Canlandırdığın 'Didem' nasıl biri?
'Didem'; çok tatlı, çok güzel ve çok çalışkan bir kız. Deneme çekimi sırasında 'Didem'i ileride avukat olacak bir kız olarak düşünmüştüm. İlginçtir ki, yönetmenimiz Doğa Can Anafarta da aynı şekilde düşünmüş, 'Didem', Güzelliğinin farkında ama eğitimi önemseyen bir kız.
'Didem' sana ne kadar benziyor veya benzemiyor?
Ben de çok inek bir öğrenciydim. Zaten fakülteyi 3'üncülükle bitirdim. Bununla çok gurur duyarım. Çünkü öğrenciliğim sırasında hep bir işte çalışmak zorundaydım. Hem çalışmak hem de dereceyle mezun olmak bana gurur veriyor. Şimdi de yüksek lisans yapmayı düşünüyorum.
Yüksek lisansı hangi bölüm üzerine yapacaksın?
Psikoloji üzerine düşünüyorum. Oyunculuğuma da katkısı olsun diye... Felsefeyi de düşünmüyor değilim. Çünkü felsefeyle yakından ilgiliyim. Yüksek lisansı belki de oyunculuk üzerine yaparım.

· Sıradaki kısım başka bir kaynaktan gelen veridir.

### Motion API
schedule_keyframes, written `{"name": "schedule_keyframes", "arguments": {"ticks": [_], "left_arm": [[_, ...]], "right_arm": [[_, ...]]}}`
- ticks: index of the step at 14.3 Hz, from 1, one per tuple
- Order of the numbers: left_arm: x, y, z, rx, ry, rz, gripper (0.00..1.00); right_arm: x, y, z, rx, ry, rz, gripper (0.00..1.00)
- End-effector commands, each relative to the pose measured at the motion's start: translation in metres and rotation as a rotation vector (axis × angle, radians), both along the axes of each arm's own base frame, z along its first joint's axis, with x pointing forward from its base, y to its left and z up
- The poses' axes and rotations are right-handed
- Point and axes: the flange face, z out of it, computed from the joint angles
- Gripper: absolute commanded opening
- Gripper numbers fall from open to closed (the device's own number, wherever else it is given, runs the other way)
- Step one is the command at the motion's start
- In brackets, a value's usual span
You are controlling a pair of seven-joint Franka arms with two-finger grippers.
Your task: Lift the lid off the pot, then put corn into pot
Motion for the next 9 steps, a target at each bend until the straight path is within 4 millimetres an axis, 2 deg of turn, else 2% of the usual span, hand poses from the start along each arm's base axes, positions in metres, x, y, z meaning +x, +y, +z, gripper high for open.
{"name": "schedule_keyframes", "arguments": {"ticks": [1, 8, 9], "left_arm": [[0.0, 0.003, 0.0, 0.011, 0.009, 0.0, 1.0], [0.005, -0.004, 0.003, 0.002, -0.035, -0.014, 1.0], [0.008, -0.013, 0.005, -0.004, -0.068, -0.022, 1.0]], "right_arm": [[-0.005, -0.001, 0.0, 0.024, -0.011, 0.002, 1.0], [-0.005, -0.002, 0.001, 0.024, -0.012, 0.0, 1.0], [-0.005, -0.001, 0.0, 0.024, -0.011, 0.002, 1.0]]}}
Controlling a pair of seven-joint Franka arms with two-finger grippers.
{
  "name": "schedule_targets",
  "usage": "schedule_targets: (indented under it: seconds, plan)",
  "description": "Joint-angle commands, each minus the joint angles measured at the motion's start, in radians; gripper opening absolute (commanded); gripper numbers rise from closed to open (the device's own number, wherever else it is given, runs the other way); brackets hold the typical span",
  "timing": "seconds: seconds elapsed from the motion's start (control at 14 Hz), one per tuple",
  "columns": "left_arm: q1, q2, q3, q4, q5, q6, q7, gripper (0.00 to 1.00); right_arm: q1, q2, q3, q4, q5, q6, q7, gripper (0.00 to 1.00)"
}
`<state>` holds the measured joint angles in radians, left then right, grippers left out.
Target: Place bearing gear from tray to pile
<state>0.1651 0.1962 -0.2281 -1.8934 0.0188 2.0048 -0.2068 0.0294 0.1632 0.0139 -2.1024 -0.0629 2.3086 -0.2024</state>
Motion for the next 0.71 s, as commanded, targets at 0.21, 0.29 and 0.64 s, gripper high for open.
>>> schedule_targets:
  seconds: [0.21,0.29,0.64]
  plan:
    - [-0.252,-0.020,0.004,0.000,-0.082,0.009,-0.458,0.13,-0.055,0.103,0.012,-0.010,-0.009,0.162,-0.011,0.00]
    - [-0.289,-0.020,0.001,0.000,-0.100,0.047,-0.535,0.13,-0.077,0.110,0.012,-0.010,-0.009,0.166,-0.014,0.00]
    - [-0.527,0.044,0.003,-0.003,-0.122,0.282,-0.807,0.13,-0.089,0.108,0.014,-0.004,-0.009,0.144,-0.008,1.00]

Henüz net bir karar vermedim.
Oyunculuk sana ne ifade ediyor?
Heyecan... Her yapımda başka bir karakteri canlandırmak müthiş bir heyecan veriyor. Düşünsenize, bir yapımda doktor diğerinde iş kadını, bir yapımda çok zengin, diğerinde çok fakir olabiliyoruz. Hayatı deneyimleyebilmenin daha iyi yolu var mıdır?
Şöhret sana ne ifade ediyor?
Bu dünya bir penceredir. Sırası gelen o pencereden bakar geçer. Tarih boyunca o kadar çok önemli insan geçti gitti ki... Hepimizin olacağı gibi hepsi toprak oldu. Yaşarlarken şöhret onlar için ne ifade ediyordu bilmiyorum ama ölümlerinden yıllar sonra da hatırlanıyorlar, seviliyorlar ve saygı duyuluyorlar. Geride kalan şöhretleri mi yoksa yaşam adına, insanlık adına bıraktıkları iz mi? Elbette bıraktıkları iz. Şöhret kontrol edilemediği sürece bir arseniktir. Farkında olmadan zehirler durur. Ve gün gelir kontrol edilemeyen şöhretin bütün hayatınızı, bütün kariyerinizi kemirdiğini iş işten geçtikten sonra çaresizlik içinde izlemek zorunda kalırsınız.